Insurers are investing in core transformations of systems, including billing and claims. But some fail to capitalize on their agent network travel the last mile.
Based on our experience, many companies have not yet realized the full value of their core transformation investments because they have not extended their work to include their primary customer connection (e.g. agents). While their core transformations are advancing their operational capabilities into the 21st century, they need to prioritize digital strategies to fuel growth, including how a carrier engages with its clients, how it manages social media and search engine optimization. More effectively aligning these engagement strategies with the field makes agent portals the cornerstone of a digital strategy.
I want to outline key considerations that we think Property and Casualty (P&C) and Life, Health & Wealth technology executives need to weigh when designing and implementing agent portals. These executives will face decisions ranging from which benefits they hope to achieve and what types of architecture flexibility they’ll need, to how they should coordinate agent portal development with related core agent transformation projects.
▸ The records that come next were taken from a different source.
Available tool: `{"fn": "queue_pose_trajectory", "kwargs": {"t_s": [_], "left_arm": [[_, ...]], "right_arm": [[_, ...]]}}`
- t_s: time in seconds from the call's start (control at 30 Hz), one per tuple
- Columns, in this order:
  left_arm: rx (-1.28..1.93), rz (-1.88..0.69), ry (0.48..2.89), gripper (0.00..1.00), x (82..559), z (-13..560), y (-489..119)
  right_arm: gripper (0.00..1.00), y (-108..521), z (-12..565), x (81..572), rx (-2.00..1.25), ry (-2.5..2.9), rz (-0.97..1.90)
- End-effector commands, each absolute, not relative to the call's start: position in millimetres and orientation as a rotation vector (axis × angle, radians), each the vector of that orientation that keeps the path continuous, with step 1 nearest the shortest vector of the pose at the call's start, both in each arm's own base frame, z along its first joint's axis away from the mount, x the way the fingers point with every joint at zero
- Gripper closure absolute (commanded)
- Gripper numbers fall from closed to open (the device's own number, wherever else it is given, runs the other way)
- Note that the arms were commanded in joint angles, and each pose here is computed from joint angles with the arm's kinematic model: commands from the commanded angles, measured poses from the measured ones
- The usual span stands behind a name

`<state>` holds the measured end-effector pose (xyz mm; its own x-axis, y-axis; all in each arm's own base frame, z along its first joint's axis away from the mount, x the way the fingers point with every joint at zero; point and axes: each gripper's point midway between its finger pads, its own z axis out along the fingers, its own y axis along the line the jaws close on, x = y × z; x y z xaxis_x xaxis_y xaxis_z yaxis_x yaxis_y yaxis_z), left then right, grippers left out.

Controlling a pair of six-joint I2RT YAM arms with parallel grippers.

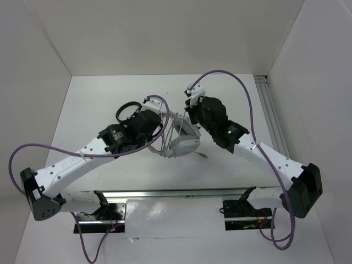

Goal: Wrap the headphones

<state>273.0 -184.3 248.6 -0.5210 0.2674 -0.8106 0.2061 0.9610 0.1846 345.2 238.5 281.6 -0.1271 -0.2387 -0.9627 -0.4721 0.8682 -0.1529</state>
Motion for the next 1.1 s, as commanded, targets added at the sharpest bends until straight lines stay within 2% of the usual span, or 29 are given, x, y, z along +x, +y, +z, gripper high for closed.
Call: {"fn": "queue_pose_trajectory", "kwargs": {"t_s": [0.0,0.2,0.37,0.57,0.77,0.83,0.9,1.07], "left_arm": [[0.736,-0.152,2.142,1.0,219.5,244.9,-220.5],[0.893,-0.391,2.044,1.0,181.3,275.1,-240.2],[0.909,-0.471,1.971,1.0,169.7,304.4,-235.4],[0.809,-0.489,1.898,1.0,174.6,347.1,-228.4],[0.682,-0.584,1.78,1.0,171.6,408.8,-220.4],[0.631,-0.596,1.772,1.0,171.8,420.5,-215.5],[0.573,-0.598,1.737,1.0,172.6,438.7,-205.9],[0.36,-0.575,1.686,1.0,181.8,470.9,-178.5]], "right_arm": [[0.9,218.2,341.4,388.8,-0.344,1.571,0.232],[0.99,230.0,336.4,401.5,-0.436,1.57,0.398],[0.99,266.5,333.1,379.6,-0.638,1.518,0.612],[0.99,288.1,302.2,371.9,-0.711,1.534,0.723],[0.87,343.7,278.0,347.0,-0.822,1.505,1.026],[0.82,366.0,258.0,340.0,-0.84,1.531,1.093],[0.74,381.1,261.3,337.8,-0.834,1.492,1.146],[0.72,398.6,227.4,341.2,-0.796,1.518,1.241]]}}
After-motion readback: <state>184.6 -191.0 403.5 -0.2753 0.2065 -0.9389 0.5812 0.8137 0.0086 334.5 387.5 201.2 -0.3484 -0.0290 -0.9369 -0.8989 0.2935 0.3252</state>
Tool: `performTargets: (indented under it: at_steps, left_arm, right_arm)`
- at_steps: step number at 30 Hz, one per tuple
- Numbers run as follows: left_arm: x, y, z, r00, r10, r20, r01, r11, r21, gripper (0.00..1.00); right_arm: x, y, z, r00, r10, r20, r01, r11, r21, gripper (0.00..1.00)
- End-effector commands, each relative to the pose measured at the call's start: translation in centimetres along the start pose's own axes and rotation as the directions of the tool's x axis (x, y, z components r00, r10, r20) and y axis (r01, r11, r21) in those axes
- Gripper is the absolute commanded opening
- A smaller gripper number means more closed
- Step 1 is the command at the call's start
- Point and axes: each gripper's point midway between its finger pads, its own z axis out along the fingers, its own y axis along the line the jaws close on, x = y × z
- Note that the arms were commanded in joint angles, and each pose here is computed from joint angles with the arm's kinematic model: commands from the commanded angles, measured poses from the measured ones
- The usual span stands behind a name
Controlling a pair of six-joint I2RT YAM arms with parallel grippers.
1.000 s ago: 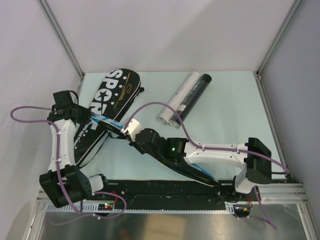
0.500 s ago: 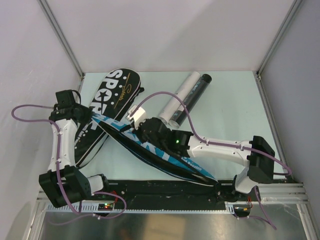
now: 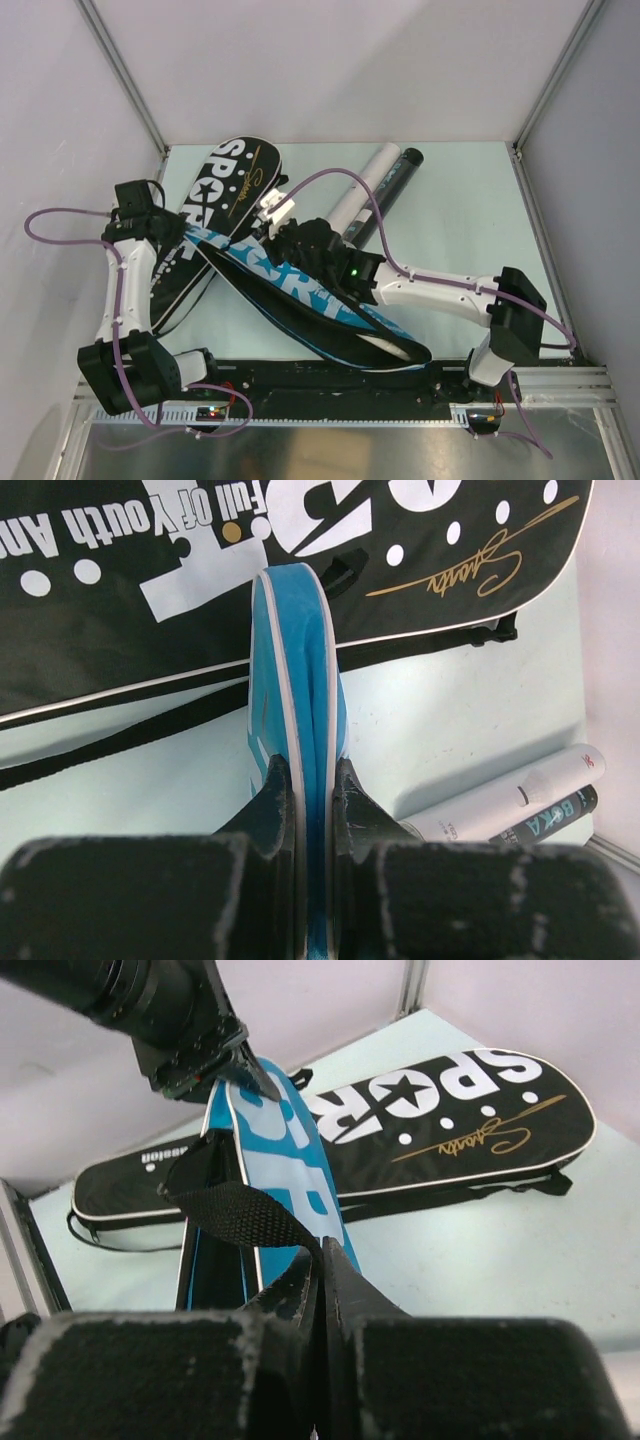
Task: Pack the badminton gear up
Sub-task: Adjust the racket bag at the center of the board.
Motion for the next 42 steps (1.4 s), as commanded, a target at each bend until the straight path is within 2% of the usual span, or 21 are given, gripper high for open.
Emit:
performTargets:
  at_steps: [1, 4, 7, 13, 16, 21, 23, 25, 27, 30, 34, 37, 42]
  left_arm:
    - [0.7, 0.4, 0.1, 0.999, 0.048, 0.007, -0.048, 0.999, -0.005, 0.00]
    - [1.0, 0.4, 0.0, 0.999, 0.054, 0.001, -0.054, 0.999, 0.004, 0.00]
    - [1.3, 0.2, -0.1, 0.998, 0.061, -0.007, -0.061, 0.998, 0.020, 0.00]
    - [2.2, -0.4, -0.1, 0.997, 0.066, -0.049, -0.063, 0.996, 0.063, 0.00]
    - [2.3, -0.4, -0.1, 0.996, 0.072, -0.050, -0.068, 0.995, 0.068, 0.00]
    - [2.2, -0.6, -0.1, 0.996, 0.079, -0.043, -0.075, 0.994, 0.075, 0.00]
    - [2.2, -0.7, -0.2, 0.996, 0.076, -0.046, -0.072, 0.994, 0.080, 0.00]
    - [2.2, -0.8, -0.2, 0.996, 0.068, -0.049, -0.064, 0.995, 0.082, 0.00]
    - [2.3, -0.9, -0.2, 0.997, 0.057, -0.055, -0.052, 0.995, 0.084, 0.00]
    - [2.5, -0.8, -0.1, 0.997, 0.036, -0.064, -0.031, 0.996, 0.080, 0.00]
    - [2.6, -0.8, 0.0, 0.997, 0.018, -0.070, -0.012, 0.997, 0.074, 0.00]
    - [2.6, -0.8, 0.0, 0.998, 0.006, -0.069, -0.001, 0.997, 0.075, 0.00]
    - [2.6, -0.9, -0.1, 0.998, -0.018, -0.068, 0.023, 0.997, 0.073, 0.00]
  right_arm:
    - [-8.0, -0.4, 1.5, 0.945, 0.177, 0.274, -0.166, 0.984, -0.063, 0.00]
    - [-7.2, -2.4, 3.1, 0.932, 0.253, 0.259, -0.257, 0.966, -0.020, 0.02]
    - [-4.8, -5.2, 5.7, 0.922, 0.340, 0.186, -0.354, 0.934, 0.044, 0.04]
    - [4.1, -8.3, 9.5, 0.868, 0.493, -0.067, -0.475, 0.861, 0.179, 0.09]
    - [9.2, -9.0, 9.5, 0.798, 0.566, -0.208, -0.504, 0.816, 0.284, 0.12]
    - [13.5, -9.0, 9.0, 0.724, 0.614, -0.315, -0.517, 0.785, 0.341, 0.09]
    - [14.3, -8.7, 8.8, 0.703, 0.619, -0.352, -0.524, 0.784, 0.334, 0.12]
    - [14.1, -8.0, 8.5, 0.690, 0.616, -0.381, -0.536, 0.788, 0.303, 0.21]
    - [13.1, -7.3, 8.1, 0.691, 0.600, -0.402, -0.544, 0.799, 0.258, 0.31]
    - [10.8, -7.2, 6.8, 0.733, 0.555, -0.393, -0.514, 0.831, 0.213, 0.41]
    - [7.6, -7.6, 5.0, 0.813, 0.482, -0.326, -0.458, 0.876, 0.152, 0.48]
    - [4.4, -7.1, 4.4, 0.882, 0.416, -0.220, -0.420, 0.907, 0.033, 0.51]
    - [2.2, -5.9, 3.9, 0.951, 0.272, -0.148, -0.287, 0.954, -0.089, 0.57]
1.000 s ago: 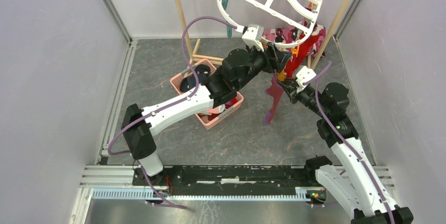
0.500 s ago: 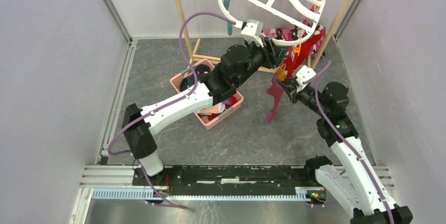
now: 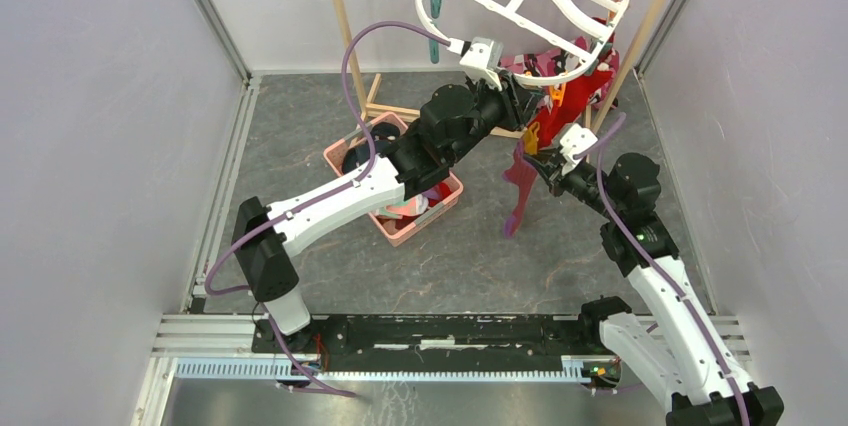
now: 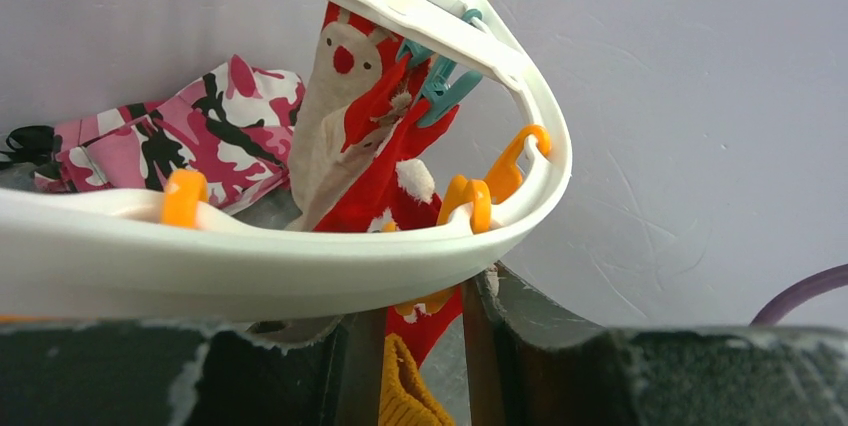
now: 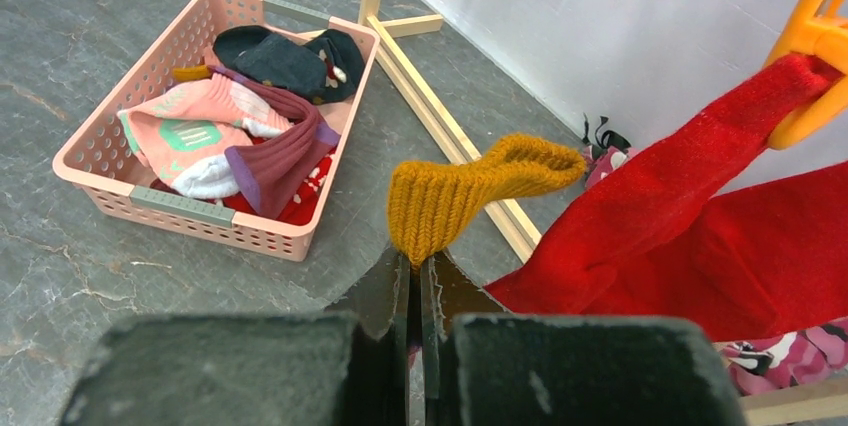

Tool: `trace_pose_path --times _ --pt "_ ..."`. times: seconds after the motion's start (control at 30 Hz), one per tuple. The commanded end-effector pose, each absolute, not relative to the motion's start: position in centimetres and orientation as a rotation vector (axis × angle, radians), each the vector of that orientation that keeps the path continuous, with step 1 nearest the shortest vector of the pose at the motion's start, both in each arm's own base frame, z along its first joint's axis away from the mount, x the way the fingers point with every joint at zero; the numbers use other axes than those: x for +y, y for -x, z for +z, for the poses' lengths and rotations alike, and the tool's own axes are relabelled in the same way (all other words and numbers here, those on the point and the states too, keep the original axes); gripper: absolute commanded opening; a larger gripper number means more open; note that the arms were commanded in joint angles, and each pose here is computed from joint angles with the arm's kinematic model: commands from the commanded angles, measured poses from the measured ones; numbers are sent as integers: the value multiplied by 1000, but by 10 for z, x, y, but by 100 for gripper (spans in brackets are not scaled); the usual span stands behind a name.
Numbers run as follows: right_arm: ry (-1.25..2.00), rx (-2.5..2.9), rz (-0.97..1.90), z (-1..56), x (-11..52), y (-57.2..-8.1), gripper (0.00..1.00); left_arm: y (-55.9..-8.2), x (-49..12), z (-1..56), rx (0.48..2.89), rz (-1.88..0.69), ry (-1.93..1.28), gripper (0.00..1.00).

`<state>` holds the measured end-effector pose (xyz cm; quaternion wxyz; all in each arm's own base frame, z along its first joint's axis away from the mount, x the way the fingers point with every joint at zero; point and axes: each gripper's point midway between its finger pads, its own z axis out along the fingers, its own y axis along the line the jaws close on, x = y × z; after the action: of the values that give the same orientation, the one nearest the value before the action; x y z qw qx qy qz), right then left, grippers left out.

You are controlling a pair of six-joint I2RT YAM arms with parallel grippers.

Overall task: Clip the socks to the hanger
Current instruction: Clamp the sock onto the hanger.

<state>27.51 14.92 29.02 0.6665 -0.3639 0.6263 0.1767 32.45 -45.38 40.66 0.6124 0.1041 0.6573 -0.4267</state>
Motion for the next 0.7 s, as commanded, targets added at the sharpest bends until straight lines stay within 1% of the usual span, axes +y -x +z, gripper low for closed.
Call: trace_pose_path --times 0.0,0.2,0.67 --pt "840 1301 376 325 153 -278 0 -327 -452 436 1444 -1008 -227 23" --pt "849 1269 350 342 154 -289 0 -325 -450 440 1441 -1018 -221 19" --pt "802 1275 316 358 150 -306 0 -324 -450 440 1446 -1022 -222 18"
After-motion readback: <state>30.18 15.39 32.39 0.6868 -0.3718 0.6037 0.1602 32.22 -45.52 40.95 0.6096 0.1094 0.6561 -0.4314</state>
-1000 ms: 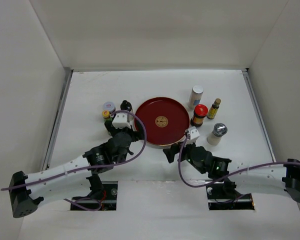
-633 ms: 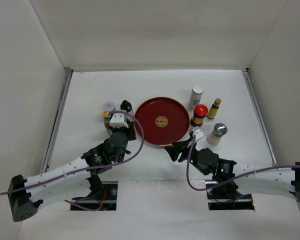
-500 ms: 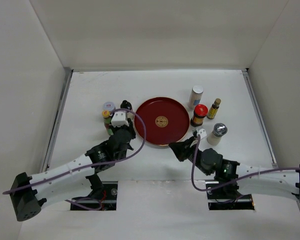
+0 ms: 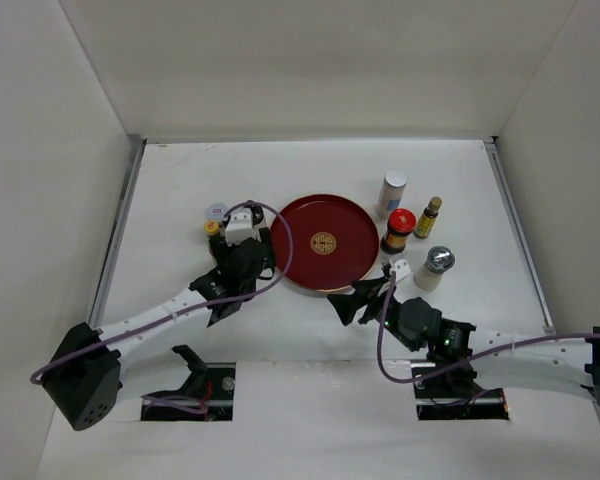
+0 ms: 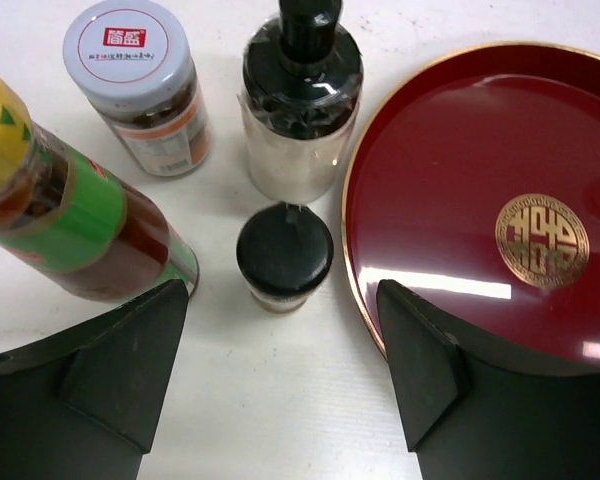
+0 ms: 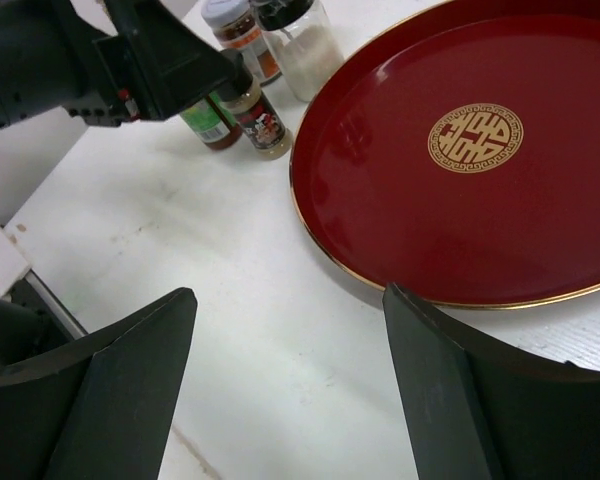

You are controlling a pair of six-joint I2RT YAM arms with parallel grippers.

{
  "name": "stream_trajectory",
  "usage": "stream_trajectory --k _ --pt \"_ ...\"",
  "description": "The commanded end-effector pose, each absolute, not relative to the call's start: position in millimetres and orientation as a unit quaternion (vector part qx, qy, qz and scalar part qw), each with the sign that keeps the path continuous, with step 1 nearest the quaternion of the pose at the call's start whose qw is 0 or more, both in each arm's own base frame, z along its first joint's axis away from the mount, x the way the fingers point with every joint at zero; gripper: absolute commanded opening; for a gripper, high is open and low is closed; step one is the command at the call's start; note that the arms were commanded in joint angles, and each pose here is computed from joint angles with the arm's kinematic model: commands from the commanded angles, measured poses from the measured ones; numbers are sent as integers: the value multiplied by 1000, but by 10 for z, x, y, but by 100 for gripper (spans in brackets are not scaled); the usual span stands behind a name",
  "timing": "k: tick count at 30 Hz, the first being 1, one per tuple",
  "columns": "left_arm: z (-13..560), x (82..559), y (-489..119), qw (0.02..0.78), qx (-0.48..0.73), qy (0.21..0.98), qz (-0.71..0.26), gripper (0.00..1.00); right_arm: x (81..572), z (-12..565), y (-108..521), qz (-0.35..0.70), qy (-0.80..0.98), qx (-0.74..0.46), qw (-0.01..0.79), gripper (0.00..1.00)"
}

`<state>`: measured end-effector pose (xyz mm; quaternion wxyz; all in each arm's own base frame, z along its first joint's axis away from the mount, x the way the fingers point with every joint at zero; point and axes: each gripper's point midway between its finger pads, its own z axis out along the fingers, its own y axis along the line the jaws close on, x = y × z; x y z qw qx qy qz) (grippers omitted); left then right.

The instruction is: Organize the condiment bottles

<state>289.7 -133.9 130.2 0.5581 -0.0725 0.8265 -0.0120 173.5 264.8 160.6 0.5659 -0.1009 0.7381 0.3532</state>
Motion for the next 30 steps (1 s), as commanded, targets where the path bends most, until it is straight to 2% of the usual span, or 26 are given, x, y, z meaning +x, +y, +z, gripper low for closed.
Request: stream_trajectory --k 1,7,15,16,20,22,25,30 --pt "1297 3036 -1405 562 -89 821 -41 76 1720 1795 2715 378 716 -100 579 82" --pt "1161 3236 -1498 553 -90 827 -40 74 1704 1787 2716 382 715 -102 577 82" --pt "1178 3474 -1454 565 -111 817 -29 61 1684 1794 2731 387 711 -107 576 81" --pt "1168 3496 -1432 566 -115 816 -26 57 1683 1791 2728 387 711 -107 576 81" --pt "1174 3517 -1430 569 -114 814 -26 31 1679 1808 2718 390 709 -106 578 81" --pt "1285 3448 -1489 577 -108 809 -41 23 1676 1813 2706 391 708 -105 579 81" --pt "1586 3248 -1628 601 -92 791 -71 20 1670 1839 2690 395 704 -103 581 81" --pt "2073 3083 -1904 633 -75 764 -103 22 1680 1882 2624 399 698 -91 588 78"
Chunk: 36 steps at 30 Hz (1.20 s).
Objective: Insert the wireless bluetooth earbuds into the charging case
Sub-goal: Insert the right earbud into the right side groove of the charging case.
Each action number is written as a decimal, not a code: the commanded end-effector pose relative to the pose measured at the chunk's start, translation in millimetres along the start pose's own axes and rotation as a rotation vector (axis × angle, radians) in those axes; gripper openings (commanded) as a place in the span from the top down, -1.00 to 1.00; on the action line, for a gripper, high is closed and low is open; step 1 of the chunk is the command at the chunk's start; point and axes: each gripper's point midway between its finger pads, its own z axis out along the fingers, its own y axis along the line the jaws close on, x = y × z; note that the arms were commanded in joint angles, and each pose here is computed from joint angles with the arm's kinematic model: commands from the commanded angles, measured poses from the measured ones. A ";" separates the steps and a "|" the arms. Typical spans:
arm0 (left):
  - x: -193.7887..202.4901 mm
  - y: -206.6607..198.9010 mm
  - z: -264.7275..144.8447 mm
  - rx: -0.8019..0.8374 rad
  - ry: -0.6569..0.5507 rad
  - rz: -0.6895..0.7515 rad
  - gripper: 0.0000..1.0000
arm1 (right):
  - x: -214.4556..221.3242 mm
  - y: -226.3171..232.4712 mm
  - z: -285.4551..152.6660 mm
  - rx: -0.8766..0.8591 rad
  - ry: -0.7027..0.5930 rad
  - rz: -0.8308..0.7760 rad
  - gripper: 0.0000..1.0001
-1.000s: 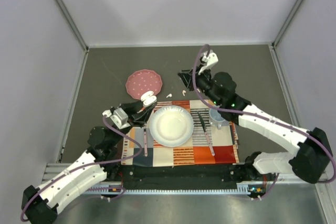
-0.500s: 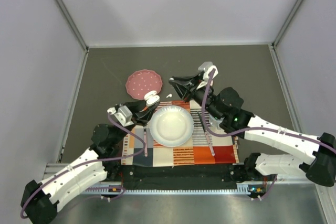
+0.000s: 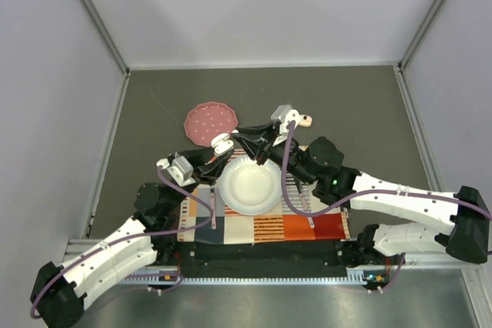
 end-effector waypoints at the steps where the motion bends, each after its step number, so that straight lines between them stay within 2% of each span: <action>1: -18.4 -0.2 3.9 0.007 -0.071 0.003 1.00 | -24.1 16.0 3.9 -0.058 -0.077 0.014 1.00; 18: -19.9 -2.3 1.6 0.016 -0.073 0.002 1.00 | -1.0 37.0 13.4 -0.154 -0.034 0.039 1.00; 36: -20.8 0.9 -1.6 -0.006 -0.086 0.003 1.00 | 13.6 21.2 16.7 -0.074 -0.007 -0.011 1.00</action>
Well-designed Agent portals improve client and agent engagement creating two-way connections, simplified compliance and brand management, and spur new client acquisition. Agent Portals are more than online marketing and branding tools by offering unique agent capabilities for quoting, claims management, and renewal management they can accelerate business outcomes and position your firm as the carrier of choice for agents. By following a structured portal implementation approach that aligns with the digital strategy and offers unique capabilities targeted at their user bases, carriers can make the most of their portal and core investments. A portal can be the place policyholders go to research and buy insurance, submit claims and pay bills, and update coverage as their financial needs change. It can also be the place where agents go to obtain quotes, transmit claims data, and renew policies. In short, a portal can be an anchor for the carriers’ brand identity, a cornerstone of a digital strategy that emphasizes branding and client centricity in an age of continually rising client expectations.
Portals are the cornerstone of a client-centric digital strategy that helps achieve business outcomes
Decisions, decisions: The problem with portals
The endless options, continual advances in software, and rapid changes in the business landscape make portal implementation complex.
Carriers need an integrated strategy and a clear focus on client needs to develop portals that deliver a unique brand experience and drive growth.
We’ve seen many companies stumble into common mistakes.
• “One size fits all”: Some carriers don’t consider the specific needs of respective user communities, or personas when building portals. The personas could be policyholders, agents, or employees. When carriers try to serve several personas equally with their portals, carriers run the risk of serving none of them well.
• Technology for the sake of technology: When carriers fast track their portal development to a particular technology solution, they miss the opportunity to truly differentiate themselves by focusing on competencies that complement their business models.
• Failing to optimize the timing of portal rollouts: Portals are closely integrated with core systems and, therefore, the timing of the initial portal implementation—as well as subsequent updates—must be carefully sequenced against other core system upgrades.
Focus on capabilities
Your portal should help you achieve your business goals in the digital domain.
Once you understand how to use your portal to define your brand and support your business objectives, it will become clearer how to select and implement a portal solution from the many options available. Our approach outlines three steps:
• Step 1: Use a capabilities-driven approach to help you tailor the portal for your most critical user communities. Identify the capabilities and experience differentiators a portal solution can provide for different users.
• Step 2: Evaluate portal solution options: Identify what’s at stake by analyzing growth objectives and the competitive landscape. The answer to this question helps inform decisions about how much to spend and how quickly you need to implement a new portal.
• Step 3: Balance expected business benefits, costs, and risks when planning the timing of the implementation. When making this decision, consider how you’ve prioritized client and operational needs against cost and technical constraints, as well as the desire to minimize rework and maintain a positive user experience throughout the change.